*PROMPT*:
Look through the lines below and extract any with the word "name".

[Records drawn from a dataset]
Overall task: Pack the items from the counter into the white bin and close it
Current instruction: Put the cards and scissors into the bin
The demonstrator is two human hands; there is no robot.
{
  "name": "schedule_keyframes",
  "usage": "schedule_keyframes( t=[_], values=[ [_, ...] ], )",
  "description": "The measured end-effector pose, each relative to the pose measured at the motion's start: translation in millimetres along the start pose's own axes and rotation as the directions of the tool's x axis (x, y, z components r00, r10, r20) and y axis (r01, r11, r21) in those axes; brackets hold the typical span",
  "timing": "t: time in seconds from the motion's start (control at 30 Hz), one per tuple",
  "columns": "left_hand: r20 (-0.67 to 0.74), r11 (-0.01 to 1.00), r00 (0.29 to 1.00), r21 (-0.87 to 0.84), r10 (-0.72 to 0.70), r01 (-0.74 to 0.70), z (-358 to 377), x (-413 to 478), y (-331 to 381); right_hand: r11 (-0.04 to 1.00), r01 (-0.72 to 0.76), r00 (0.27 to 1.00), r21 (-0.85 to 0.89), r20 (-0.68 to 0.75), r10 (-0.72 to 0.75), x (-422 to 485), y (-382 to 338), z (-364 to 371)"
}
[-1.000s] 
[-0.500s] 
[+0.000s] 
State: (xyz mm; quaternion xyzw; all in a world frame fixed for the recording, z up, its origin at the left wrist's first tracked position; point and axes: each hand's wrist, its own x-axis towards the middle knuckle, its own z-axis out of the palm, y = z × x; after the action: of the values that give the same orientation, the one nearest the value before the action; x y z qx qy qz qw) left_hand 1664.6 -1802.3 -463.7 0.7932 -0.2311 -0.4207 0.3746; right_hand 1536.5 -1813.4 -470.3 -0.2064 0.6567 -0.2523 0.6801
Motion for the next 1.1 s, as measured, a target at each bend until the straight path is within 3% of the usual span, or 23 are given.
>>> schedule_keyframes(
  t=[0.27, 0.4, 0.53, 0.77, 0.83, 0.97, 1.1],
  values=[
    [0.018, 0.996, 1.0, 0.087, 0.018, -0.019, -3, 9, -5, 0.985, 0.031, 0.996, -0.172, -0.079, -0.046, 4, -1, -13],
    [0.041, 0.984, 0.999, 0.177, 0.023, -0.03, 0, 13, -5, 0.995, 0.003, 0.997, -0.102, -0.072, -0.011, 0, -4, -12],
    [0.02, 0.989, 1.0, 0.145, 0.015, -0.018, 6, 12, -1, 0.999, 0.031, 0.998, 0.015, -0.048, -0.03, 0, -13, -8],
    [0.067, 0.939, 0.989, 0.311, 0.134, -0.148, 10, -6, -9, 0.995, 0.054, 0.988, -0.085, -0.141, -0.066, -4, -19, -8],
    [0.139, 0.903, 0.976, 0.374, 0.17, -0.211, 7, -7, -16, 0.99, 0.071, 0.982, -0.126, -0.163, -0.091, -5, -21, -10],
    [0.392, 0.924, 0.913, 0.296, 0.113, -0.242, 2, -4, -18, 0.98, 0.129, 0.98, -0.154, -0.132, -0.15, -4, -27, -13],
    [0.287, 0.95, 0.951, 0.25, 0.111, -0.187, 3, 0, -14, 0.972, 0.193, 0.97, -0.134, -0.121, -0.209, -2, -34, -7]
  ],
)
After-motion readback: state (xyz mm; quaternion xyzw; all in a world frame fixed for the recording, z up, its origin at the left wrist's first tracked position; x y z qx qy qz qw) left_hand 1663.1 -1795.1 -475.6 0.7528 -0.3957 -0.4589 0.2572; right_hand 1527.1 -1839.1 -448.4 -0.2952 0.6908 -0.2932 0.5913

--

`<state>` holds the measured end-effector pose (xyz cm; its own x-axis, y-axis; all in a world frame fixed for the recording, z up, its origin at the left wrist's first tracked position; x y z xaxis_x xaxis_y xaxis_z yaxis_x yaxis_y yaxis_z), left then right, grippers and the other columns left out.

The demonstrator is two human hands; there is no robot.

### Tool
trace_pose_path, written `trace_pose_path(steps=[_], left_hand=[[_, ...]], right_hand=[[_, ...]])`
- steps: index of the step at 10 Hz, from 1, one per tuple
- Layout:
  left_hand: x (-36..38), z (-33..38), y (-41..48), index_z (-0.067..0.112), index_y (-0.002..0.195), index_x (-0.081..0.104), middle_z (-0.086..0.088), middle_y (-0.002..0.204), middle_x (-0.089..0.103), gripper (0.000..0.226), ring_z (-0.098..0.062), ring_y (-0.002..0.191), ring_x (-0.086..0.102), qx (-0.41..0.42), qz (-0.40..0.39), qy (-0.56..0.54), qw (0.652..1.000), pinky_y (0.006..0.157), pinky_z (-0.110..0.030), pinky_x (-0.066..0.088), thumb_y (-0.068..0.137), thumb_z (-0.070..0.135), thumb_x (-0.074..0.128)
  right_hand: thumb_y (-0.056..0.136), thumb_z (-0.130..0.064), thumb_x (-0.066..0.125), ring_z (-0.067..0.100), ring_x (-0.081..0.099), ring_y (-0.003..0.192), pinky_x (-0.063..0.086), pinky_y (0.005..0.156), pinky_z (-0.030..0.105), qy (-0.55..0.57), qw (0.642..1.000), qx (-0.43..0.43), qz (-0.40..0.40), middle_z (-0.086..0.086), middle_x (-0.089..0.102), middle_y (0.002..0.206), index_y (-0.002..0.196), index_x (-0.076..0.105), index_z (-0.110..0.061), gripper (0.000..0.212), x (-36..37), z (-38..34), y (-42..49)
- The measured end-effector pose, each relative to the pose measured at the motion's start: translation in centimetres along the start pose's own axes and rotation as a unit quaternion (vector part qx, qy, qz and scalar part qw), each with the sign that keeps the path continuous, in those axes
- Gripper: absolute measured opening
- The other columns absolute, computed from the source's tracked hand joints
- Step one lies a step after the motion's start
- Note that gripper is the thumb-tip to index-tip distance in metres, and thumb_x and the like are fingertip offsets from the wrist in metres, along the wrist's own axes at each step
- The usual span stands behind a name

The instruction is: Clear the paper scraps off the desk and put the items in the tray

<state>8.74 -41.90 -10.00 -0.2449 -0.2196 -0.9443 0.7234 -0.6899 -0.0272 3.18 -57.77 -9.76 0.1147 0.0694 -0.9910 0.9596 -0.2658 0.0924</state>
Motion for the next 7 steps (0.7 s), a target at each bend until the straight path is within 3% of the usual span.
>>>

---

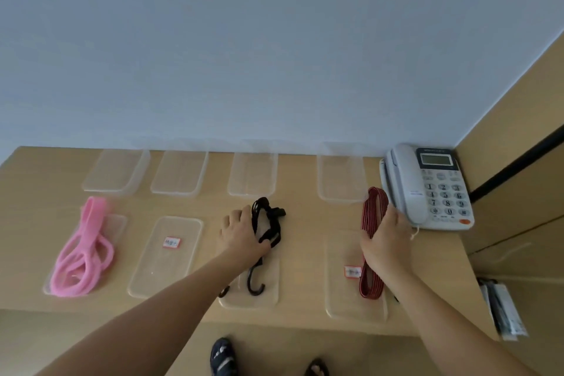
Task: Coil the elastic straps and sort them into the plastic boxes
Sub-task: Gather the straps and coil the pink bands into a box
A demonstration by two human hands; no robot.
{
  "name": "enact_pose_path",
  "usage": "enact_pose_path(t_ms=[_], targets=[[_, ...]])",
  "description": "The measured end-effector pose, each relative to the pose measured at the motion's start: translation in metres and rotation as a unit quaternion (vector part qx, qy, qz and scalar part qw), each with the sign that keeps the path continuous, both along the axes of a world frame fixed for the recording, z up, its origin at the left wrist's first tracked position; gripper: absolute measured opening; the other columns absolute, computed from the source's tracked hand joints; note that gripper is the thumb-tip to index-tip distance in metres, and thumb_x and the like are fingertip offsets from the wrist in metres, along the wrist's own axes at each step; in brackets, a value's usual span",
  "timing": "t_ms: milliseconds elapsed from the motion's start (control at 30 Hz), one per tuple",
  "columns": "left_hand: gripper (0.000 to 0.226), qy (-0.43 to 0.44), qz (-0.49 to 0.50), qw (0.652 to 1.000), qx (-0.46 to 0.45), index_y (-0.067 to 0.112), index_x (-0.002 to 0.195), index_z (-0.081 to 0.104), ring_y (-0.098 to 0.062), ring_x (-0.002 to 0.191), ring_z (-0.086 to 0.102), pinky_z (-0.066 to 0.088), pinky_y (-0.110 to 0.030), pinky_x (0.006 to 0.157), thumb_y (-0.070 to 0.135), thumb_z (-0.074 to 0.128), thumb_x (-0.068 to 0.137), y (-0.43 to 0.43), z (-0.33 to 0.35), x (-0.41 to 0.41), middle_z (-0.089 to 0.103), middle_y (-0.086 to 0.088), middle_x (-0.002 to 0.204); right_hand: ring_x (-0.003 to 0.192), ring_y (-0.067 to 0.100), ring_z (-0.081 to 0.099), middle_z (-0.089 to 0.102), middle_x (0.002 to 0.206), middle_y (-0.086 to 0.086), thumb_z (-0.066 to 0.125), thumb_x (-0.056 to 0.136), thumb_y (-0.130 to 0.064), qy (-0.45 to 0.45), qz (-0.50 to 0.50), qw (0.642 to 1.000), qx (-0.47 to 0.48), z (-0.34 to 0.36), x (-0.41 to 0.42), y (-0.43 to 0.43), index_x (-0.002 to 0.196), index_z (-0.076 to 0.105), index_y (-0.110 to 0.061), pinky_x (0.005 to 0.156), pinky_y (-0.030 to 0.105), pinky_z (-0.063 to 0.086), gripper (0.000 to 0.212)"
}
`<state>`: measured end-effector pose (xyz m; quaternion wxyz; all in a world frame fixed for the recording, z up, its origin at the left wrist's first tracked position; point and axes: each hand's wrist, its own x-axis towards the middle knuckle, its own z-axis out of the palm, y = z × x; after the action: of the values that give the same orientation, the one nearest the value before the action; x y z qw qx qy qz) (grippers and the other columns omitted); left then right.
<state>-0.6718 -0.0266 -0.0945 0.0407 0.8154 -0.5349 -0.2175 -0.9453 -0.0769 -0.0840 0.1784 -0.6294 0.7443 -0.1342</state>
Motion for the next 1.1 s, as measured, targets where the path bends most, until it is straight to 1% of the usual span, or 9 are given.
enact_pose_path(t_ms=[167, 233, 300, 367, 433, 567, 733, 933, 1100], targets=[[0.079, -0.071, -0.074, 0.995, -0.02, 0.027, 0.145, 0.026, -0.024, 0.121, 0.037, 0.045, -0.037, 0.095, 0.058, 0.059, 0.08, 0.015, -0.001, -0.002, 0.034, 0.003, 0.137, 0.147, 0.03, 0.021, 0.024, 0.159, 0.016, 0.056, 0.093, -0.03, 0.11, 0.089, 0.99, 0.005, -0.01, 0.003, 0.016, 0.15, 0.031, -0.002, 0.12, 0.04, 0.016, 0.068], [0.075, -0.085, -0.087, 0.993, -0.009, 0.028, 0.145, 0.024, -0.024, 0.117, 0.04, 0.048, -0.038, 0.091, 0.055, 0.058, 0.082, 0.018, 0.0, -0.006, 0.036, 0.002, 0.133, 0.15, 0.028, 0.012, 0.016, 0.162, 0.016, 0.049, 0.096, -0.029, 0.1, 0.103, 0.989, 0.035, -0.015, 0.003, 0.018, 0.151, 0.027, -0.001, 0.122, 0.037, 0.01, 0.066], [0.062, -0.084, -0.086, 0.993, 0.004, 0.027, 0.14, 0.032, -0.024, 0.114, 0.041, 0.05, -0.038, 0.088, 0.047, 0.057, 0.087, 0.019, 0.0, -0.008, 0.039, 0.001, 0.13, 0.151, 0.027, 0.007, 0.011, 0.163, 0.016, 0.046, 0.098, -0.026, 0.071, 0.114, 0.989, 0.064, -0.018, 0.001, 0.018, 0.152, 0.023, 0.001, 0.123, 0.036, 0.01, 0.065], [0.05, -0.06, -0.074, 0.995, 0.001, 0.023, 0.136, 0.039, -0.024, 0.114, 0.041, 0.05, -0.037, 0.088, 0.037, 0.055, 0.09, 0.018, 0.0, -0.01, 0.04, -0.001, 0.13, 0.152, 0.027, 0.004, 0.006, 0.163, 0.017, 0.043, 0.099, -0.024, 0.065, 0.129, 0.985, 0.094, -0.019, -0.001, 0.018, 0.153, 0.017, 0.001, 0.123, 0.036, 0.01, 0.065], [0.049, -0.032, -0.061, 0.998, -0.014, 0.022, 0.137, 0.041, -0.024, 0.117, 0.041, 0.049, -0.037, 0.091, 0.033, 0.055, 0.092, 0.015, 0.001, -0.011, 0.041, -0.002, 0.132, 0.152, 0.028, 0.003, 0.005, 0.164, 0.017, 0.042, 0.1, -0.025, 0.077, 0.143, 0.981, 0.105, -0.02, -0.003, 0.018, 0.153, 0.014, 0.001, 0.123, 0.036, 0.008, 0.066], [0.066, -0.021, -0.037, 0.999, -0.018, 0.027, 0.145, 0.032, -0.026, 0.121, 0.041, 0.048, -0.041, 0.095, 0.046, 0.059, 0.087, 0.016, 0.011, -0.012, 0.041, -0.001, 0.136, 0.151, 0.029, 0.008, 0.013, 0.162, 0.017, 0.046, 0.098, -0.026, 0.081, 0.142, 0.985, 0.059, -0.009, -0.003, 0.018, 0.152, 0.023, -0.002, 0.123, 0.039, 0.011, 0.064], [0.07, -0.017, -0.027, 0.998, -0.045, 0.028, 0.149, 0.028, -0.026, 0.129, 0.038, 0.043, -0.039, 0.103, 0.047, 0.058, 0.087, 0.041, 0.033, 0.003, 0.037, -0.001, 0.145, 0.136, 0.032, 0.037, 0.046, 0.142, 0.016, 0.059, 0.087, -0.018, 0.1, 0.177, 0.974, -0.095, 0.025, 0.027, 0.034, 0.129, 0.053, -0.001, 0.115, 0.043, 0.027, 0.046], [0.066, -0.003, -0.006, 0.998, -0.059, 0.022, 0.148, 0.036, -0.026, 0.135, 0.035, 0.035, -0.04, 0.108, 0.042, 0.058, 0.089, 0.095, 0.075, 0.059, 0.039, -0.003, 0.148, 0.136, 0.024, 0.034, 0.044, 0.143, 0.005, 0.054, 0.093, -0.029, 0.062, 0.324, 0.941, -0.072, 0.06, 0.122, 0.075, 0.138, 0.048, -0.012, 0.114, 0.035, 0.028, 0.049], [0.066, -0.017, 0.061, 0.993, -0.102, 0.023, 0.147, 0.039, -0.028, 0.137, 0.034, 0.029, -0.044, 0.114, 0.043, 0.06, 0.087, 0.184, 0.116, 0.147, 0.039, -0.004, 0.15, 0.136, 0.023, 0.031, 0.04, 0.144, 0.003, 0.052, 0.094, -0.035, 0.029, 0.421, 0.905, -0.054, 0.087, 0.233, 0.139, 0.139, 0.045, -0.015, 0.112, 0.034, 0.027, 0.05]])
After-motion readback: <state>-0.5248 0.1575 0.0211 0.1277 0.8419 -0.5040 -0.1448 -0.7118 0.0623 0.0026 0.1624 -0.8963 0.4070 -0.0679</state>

*PROBLEM SOLUTION*:
  "name": "schedule_keyframes",
- The usual span stands behind a name
  "name": "enact_pose_path",

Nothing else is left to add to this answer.